To assess the reliability of our analytical treatment, we have numerically solved the exact threshold conditions $\mu (A,Z,n_e)=\mu (A,Z-1,n_{e1})$ and $P(Z,n_e)=P(Z-1,n_{e1})=P(Z-2,n_{e2})$ without any approximation, i.e., using Equations (5) and (8), to determine the exact values for the threshold pressure $P_{\beta }$ and baryon number density ${\overline{n}}_{\beta }$. The heat deposited is then calculated as $\mathcal{Q}=\mu (A,Z,n_e)-\mu (A,Z-2,n_{e2})$. We have compared these exact results with the approximate analytical formulas. As an example, we focus on the electron capture by ${}^{56}$Fe, considering the ground-state to ground-state transition. As shown in Figure 3, the quantum oscillations of the threshold density are correctly reproduced. The errors are found to be the largest for specific values of the magnetic field strength corresponding to exact fillings of Landau–Rabi levels and amount to a few percents, but drop by about an order of magnitude in the strongly quantizing regime, as shown in Figure 4. As previously discussed in Section 2.2, the expansion in the weakly quantizing regime is more reliable for the pressure than for the density.
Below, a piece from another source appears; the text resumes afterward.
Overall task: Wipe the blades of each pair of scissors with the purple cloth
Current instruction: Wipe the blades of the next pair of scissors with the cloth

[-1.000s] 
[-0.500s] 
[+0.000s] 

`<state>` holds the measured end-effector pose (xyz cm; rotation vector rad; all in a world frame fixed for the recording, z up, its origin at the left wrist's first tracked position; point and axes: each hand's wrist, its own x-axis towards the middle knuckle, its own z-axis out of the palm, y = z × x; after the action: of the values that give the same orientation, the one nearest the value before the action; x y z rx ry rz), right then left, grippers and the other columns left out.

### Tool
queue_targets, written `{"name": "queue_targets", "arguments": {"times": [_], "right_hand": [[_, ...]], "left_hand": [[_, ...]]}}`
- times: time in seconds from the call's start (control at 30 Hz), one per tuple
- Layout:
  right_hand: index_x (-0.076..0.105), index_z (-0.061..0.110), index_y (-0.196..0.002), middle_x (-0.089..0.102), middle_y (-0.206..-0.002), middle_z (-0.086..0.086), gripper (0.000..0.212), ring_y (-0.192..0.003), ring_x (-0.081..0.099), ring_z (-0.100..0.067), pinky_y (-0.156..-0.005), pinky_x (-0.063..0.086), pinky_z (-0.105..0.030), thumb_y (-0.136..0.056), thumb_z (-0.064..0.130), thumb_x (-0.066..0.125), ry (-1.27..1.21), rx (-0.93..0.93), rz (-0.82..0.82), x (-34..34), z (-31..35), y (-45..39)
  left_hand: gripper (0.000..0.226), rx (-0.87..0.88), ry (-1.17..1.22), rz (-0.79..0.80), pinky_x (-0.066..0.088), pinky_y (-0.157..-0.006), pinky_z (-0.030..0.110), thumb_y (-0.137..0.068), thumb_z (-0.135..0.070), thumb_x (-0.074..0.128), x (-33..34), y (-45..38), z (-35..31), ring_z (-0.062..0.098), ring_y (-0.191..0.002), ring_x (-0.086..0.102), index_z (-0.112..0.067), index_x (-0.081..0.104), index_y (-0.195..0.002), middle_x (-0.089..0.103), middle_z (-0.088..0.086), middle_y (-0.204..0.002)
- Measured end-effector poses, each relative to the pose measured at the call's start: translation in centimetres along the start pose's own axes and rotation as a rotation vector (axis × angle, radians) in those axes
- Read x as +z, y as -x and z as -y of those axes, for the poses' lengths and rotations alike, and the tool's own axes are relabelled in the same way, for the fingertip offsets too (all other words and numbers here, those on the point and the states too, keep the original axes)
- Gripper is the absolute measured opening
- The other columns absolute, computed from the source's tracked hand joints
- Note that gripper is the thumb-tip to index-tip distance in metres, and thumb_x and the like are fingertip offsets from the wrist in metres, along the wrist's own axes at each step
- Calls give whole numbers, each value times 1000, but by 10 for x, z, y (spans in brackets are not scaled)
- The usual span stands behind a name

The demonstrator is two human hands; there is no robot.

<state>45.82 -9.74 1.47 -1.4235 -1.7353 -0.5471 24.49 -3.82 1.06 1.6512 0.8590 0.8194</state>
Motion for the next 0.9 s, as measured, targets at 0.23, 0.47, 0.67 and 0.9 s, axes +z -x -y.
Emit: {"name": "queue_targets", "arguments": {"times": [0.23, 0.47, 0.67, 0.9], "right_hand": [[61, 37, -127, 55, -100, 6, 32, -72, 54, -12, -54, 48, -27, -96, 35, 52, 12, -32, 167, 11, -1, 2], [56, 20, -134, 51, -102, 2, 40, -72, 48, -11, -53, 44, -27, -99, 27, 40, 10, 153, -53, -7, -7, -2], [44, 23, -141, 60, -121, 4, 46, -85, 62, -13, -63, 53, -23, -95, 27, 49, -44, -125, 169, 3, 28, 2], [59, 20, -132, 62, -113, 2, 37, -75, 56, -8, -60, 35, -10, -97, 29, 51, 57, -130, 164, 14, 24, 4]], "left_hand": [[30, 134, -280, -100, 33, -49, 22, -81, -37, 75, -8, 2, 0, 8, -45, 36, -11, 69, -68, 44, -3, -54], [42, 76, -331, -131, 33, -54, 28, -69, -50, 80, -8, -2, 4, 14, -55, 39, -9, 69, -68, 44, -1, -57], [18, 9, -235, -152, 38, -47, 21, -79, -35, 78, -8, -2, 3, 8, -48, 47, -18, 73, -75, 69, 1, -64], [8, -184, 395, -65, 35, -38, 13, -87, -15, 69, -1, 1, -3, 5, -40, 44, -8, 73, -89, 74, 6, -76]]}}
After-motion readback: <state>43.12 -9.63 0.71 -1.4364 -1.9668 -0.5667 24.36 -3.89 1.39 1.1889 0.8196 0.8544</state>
Indeed, the overall errors on the threshold pressure are significantly smaller, as can be observed in Figure 5. In the strongly quantizing regime, the errors on $P_{\beta }$ are of the same order as those on ${\overline{n}}_{\beta }$ and are displayed in Figure 6. The heat released, plotted in Figure 7 and Figure 8, also exhibits quantum oscillations, though the amplitude is very small. To a first approximation, the heat is therefore essentially given by that in the absence of magnetic fields, as anticipated. The analytical formula for $\mathcal{Q}$ is found to be even more precise than formulas for the density and pressure. To check that these error estimates are not specific to the reaction considered, we have also analyzed the electron capture by ${}^{122}$Zr, which is present in much deeper layers of the outer crust for all the magnetic field strengths. As can be observed in Figure 9, Figure 10, Figure 11, Figure 12, Figure 13 and Figure 14, the analytical formulas remain very precise in this other case. We have examined other reactions and reached similar conclusions.

6. Conclusions

We have derived accurate analytical formulas (with typical errors below 1%) for calculating the threshold density ${\overline{n}}_{\beta }$ and pressure $P_{\beta }$ for the onset of electron captures by nuclei in the shallow layers of magnetar crusts, as well as the maximum amount of heat released $\mathcal{Q}$ taking into account the Landau–Rabi quantization of electron motion induced by the magnetic field. We have also obtained formulas for determining the initial constitution of the outer crust. These formulas are applicable over the whole range of magnetic fields encountered in neutron stars, from the weakly quantizing regime to the most extreme situation in which the electrons all lie in the lowest Landau–Rabi level.

Using experimental nuclear data supplemented with predictions from the atomic mass model HFB-24, we have calculated all the necessary nuclear parameters to calculate the shallow heating for any given magnetic field considering both ground-state to ground-state and ground-state to excited-state transitions. Full numerical results can be found in [45]. Together with the results for the equation of state and superfluid properties published in [15,16,17,18,43], they provide consistent microscopic inputs for modelling the magneto-thermal evolution of neutron stars.